Mental health providers backed a “resiliency package” of bills to fill in gaps and improve service quality, some of which are funded in the budget. This includes proposals to bridge the gap for mental health organizations participating in certified community behavioral health clinic projects whose grants are ending as well as implementing a community-based model of care for adolescents. 

Advocates for mental health have noted that the initiatives not included in the budget would’ve required greater ongoing funding and, while sympathizing with the challenge of securing long-term appropriations, argued that sustainable solutions require ongoing funds.

Investments in education, other priorities

The budget makes significant investments in education, both continuing allocations from years past and funding new initiatives.

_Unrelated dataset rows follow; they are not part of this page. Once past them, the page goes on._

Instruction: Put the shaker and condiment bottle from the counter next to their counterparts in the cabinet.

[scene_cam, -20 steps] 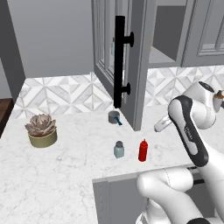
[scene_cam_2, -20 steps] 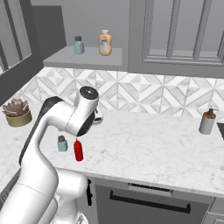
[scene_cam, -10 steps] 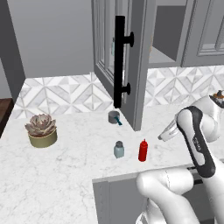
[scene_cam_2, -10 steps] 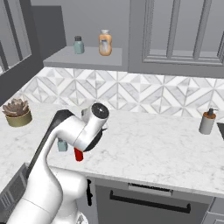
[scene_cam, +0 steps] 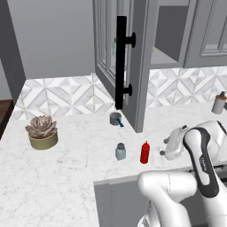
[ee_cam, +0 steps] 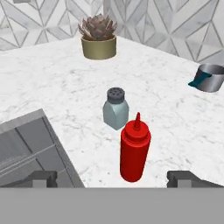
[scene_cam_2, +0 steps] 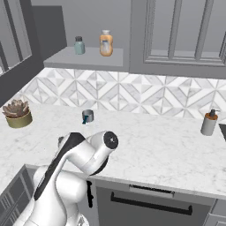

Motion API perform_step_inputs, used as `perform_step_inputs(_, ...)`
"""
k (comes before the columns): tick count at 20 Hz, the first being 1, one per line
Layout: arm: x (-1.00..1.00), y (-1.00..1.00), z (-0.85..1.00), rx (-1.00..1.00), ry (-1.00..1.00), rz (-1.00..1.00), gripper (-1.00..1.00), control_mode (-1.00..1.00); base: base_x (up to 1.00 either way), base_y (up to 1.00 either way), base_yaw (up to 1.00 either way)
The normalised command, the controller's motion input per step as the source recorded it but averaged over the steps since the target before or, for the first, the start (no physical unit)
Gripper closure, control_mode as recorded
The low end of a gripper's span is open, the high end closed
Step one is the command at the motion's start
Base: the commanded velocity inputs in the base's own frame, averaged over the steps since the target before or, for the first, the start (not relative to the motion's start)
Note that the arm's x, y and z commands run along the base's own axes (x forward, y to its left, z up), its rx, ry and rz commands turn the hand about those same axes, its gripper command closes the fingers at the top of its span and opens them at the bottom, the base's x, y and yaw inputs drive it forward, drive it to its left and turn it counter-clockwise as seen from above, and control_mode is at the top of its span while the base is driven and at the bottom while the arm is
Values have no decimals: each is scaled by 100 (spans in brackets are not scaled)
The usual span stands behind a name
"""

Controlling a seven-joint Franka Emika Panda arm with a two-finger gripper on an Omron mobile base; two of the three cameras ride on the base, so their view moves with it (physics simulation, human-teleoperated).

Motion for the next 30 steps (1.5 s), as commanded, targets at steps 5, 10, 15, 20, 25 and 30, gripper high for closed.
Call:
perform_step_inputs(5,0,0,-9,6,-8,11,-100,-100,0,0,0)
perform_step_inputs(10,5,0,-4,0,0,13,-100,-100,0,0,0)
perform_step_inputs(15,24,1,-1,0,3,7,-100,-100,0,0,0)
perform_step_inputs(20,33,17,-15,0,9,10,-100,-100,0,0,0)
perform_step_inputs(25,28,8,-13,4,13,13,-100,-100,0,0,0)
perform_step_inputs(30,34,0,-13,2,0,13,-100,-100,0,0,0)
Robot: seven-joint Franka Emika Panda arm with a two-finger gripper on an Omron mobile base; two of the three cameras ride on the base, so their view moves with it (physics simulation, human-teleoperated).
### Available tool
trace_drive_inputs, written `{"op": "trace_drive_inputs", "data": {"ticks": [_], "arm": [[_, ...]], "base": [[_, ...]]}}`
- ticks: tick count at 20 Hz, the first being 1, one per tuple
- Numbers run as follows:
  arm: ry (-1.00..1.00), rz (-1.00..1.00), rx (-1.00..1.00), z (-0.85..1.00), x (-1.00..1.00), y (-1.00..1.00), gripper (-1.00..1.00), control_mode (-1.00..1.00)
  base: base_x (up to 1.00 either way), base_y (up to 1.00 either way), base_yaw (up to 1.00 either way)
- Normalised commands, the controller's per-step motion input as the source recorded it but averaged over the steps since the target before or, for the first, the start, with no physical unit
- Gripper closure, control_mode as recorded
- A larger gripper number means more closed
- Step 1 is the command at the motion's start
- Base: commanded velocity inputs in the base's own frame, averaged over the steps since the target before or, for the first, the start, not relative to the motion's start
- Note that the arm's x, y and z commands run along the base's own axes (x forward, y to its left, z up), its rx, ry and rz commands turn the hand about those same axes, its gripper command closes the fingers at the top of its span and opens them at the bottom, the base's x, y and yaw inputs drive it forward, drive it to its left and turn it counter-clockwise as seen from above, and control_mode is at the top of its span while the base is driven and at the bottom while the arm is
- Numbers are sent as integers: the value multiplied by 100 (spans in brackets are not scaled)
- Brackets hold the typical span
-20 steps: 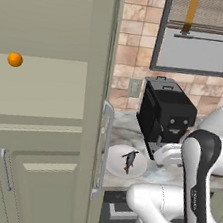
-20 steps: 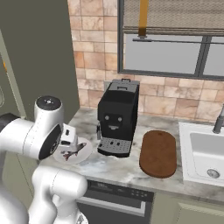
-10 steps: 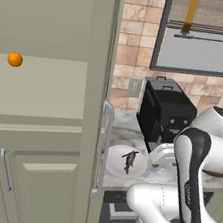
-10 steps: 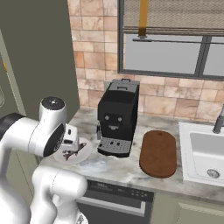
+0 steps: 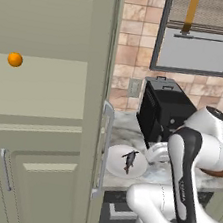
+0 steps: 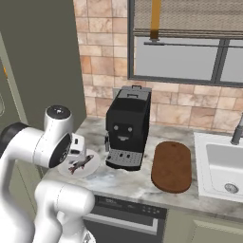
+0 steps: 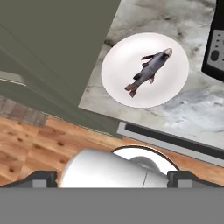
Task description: Pick the fish from the plate and place it on the cutting board. Then pick the condiment bottle from the cabinet and place it next to the cutting board.
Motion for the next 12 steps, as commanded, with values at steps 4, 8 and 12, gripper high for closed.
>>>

It includes a $21 million investment for the state to continue to share the total cost of funding public education from K-12 at 55%.

Funds are also earmarked for an overhaul of one part of the state’s education system: special education for preschoolers. The budget provides funding for a plan to shift the responsibility for free appropriate public education for students with disabilities ages three to five from the quasi-government agency Child Development Services (CDS) to public school districts. 

This transition will create a structure that is more aligned with that of other states and comes after decades of dissatisfaction with CDS over inadequate staffing, resources and comparably poor performance in helping young children. More on that plan here.

Another new addition for education is coming by way of compensation for the staff who help keep Maine schools running. The budget will raise salaries for support staff and education technicians beginning in 2026. 

The budget also allocates funding for 18 additional law enforcement positions, fewer than the 32 positions Mills had recommended in her budget plan. 

This story was updated to include a statement from Gov. Janet Mills and remove a comment from Adam Zuckerman that misstated the scope of the study to be conducted via LD 1710.